The fleet environment is more dynamic than ever, with increasing external influences.
Right now there are key opportunities for fleet operators to maximise cost savings and increase driver satisfaction by focusing on the below key areas.
1. Whole life cost
It’s important to include employer’s NI, fuel and tax reliefs when assessing which vehicles to include on policy as these costs vary dependent on fuel type.
Using WLC is crucial to accurately define the benefits of moving to cleaner fuel options.
Ensure your car and van policy uses a post-tax methodology whole life cost (WLC)
2. Adjust entitlements
Did you know?
- Just under half of CO2 emissions and the majority of MPG rates are available under WLTP for cars – ensure you look at the impacts on key fleet cars
- On average, cars will move 4 company car tax bands. The government have given a 2% reduction on company car tax rates for WLTP-registered cars
- MPGs have fallen on average 15%. If you include fuel at cost in your policy or had previously made an adjustment to MPG rates, we recommend reviewing this now.
Over the next few months, it’s time to start thinking about what adjustments you might need to make to entitlements.
3. REVIEW CO2 CAPS
Under WLTP, a CO2 cap of 130g/km reduces choice from 52% of available cars to 13%. Rebasing or removing your CO2 cap is vital to retain driver choice under the new emissions testing regime.

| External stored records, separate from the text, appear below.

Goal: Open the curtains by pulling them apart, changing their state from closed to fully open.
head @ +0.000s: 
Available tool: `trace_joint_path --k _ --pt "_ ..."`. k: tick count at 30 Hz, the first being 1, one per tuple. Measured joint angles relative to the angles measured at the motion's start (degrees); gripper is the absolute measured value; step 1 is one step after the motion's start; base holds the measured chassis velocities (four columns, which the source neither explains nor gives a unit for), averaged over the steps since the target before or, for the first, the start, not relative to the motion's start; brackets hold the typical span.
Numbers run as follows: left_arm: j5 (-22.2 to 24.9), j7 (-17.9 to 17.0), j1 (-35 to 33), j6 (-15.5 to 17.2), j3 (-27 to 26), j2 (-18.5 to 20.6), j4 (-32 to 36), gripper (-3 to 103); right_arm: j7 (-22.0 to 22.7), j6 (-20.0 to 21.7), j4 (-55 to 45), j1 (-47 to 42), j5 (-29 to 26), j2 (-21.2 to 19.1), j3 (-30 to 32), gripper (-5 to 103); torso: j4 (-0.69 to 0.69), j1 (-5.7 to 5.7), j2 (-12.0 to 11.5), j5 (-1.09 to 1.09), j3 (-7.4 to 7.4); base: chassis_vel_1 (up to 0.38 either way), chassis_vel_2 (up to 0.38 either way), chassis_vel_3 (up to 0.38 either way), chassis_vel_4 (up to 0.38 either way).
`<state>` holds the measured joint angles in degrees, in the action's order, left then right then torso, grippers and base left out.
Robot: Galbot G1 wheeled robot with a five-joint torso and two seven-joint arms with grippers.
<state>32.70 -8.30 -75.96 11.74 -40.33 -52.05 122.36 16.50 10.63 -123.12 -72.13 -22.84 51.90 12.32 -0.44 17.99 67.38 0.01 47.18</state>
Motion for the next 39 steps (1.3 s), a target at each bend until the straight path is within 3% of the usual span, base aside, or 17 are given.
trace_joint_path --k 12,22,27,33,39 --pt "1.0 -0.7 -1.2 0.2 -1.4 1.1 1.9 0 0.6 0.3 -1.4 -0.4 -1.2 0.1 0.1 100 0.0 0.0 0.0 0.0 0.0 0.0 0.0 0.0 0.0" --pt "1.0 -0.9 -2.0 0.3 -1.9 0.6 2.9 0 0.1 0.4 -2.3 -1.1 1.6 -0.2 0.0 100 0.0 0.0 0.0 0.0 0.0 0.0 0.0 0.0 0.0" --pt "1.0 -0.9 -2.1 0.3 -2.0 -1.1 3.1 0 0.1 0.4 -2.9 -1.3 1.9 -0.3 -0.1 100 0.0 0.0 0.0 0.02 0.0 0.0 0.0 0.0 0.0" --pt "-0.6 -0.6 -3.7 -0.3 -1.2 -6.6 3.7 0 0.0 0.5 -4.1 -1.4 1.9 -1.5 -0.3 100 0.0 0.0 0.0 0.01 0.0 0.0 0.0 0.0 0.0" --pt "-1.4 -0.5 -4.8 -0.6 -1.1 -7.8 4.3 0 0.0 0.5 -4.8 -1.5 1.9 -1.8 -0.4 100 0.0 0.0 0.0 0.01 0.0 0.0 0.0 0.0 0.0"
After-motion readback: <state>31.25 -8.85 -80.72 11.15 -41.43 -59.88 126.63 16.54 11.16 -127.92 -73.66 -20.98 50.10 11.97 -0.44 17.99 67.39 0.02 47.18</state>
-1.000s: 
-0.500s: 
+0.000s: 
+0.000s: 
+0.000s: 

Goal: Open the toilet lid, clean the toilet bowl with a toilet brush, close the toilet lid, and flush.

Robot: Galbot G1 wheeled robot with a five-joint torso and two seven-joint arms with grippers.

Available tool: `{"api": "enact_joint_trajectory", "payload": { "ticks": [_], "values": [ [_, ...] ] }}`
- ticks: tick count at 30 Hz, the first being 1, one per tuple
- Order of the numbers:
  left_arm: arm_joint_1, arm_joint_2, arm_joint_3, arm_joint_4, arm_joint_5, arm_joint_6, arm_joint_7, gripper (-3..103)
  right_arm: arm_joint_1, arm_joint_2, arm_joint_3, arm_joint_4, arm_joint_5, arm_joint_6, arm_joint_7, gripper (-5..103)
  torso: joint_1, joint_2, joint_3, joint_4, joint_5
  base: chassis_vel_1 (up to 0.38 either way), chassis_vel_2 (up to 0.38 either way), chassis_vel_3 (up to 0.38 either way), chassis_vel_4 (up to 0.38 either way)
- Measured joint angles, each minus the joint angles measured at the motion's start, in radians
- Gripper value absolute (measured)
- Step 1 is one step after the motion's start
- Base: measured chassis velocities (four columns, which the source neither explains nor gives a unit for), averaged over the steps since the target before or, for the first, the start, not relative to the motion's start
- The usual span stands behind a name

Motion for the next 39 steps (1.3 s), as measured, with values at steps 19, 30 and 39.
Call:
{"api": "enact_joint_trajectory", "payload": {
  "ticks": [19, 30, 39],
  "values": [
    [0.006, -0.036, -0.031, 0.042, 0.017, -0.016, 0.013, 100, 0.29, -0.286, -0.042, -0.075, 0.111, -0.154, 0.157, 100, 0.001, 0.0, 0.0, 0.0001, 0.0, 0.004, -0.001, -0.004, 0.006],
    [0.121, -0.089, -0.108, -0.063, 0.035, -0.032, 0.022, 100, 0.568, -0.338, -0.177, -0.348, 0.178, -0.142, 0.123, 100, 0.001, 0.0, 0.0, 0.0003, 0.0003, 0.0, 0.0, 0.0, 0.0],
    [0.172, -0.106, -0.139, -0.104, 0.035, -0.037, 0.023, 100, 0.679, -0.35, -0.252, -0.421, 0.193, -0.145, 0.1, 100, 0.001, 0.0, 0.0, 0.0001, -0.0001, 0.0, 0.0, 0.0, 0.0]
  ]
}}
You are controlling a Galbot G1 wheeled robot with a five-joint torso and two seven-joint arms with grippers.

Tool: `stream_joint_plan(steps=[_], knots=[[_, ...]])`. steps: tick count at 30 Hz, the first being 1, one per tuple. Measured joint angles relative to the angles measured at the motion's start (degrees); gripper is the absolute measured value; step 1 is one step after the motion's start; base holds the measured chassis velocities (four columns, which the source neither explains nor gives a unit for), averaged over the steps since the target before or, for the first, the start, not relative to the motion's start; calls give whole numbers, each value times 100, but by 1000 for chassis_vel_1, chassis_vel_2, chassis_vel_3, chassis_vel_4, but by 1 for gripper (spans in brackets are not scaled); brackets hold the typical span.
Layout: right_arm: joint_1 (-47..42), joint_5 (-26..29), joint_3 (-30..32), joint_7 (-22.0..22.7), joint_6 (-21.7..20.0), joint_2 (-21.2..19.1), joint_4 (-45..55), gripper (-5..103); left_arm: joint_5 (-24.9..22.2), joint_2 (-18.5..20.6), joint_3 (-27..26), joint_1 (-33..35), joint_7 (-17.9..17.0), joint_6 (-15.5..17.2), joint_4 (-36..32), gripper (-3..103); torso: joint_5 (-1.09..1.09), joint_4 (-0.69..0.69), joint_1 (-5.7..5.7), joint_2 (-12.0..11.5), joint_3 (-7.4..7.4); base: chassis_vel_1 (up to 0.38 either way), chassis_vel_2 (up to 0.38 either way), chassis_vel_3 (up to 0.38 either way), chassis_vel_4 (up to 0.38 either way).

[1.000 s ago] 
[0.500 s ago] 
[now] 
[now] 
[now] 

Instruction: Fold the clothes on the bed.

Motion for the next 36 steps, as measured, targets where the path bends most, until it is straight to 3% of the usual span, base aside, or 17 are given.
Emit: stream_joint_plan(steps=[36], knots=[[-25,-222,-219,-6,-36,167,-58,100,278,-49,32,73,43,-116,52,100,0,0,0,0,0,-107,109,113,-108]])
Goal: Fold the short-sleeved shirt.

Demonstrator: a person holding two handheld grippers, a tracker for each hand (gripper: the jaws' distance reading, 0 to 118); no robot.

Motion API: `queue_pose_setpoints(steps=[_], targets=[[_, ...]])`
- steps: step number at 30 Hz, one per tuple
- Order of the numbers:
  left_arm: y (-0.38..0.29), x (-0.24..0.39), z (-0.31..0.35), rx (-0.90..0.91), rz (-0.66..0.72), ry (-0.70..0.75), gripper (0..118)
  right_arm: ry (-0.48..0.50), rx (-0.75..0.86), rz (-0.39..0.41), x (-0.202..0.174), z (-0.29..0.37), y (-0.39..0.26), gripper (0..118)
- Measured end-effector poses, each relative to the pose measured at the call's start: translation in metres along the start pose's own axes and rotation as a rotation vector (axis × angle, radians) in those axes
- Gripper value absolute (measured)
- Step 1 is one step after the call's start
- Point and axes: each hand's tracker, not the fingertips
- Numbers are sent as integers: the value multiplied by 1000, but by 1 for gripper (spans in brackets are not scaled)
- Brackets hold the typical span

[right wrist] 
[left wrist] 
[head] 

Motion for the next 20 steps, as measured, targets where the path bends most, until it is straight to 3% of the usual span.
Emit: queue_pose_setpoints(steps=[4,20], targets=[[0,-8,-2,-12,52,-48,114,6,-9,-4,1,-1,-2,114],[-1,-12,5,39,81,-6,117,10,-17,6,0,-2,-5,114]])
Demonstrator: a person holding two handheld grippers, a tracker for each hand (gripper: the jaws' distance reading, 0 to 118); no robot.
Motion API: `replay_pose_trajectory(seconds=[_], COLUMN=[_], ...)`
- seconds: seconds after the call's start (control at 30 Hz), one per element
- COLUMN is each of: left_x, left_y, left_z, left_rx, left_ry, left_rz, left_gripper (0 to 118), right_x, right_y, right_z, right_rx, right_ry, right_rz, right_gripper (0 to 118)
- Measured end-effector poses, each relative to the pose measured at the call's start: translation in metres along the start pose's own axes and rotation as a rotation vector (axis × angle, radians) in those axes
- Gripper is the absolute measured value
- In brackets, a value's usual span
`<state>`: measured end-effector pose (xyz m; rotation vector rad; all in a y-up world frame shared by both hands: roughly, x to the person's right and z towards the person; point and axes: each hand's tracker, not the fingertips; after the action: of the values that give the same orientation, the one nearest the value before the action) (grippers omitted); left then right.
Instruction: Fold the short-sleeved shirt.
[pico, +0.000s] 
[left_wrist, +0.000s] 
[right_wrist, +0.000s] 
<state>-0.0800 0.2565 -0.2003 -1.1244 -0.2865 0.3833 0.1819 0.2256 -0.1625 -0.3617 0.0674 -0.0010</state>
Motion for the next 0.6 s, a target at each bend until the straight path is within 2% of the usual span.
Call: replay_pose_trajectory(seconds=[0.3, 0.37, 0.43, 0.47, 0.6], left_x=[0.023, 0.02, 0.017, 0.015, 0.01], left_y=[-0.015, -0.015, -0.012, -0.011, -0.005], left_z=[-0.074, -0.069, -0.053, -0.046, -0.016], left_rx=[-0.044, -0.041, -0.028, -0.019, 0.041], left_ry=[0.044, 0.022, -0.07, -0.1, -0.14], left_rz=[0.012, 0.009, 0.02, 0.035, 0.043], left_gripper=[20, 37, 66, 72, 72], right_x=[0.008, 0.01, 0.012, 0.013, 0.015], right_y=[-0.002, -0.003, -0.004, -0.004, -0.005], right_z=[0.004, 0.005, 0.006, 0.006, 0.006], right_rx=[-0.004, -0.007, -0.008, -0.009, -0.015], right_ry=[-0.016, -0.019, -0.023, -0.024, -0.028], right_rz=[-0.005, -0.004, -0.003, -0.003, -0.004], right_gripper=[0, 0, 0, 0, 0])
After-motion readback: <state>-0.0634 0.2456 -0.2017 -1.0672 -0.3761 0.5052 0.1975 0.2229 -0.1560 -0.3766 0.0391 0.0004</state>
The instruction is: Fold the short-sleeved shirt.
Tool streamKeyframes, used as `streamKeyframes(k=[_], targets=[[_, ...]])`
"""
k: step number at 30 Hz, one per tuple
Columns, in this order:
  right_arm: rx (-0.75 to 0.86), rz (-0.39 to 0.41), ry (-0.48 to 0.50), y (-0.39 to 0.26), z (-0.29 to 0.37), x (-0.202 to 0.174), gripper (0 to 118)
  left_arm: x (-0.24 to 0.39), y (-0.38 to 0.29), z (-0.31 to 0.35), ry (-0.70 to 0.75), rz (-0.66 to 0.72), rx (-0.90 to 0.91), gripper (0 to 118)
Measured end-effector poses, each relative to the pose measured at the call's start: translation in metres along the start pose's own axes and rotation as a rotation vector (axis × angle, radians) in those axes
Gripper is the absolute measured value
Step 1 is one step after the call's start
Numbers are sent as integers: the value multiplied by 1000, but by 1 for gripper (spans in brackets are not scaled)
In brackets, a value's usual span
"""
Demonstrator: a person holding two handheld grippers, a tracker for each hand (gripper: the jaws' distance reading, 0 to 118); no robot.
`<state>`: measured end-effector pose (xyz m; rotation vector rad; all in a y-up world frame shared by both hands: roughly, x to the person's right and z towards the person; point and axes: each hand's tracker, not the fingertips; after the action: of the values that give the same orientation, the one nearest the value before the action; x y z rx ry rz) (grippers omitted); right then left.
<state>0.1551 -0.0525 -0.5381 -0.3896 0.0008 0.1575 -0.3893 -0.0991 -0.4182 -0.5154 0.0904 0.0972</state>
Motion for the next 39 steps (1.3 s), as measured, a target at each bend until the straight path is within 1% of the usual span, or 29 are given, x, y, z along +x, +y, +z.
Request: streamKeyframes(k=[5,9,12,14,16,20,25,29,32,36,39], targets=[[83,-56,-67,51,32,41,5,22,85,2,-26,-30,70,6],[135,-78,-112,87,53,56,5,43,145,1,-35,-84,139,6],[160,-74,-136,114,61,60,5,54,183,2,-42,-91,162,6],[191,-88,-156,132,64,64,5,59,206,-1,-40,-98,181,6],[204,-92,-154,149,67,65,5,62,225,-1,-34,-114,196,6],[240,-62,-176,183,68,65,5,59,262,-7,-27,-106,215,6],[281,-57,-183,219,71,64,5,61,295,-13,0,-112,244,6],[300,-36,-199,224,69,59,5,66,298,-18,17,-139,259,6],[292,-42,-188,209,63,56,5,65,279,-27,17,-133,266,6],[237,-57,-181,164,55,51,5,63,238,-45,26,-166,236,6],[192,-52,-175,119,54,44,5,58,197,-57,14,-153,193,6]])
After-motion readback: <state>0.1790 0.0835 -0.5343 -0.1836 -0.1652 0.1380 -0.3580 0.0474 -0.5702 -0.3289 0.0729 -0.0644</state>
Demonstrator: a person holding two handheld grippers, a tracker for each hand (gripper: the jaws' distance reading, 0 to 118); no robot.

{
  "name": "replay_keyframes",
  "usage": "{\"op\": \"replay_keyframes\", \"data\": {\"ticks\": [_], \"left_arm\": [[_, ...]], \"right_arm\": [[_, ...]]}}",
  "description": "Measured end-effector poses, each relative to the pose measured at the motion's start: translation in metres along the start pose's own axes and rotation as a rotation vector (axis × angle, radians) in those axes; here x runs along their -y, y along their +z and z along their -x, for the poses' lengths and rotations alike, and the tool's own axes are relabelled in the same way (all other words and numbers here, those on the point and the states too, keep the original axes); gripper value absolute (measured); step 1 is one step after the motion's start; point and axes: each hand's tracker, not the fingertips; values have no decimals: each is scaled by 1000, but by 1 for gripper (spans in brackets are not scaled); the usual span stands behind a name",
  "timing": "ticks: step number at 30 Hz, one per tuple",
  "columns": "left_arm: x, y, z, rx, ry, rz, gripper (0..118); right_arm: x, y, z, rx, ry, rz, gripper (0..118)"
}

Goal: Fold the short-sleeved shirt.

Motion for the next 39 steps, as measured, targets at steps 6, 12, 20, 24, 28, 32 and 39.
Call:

4. Gear up for the transition to electric
Now is the time to look at your policy and check it’s fit for purpose.
Having an innovative and bespoke electric-based policy to open choice and increasing flexibility on trade-ups (where there is zero company car tax) will allow both you and your drivers to reap the benefits.
We are delighted that having certainty on tax rates has brought much needed confidence back in to the fleet sector, and is reflected in company car orders increasing by 45% post the recent announcement.
Claire Evans, head of consultancy
5. Watch for new releases
Cleaner RDE2 compliant diesel cars and electric vans are coming.
For van fleets, this year sees increased diversity in availability to include larger panel vans. Trialling new models now will allow you to see if these can benefit your business.
At the time of writing, there are over 10 RDE2 compliant diesel makes and models and this will increase rapidly over the next 12 months. These cars don’t pay the company car tax diesel supplement of 4%, which helps to reduce the costs for high business mileage fleets where diesel cars are still most cost effective.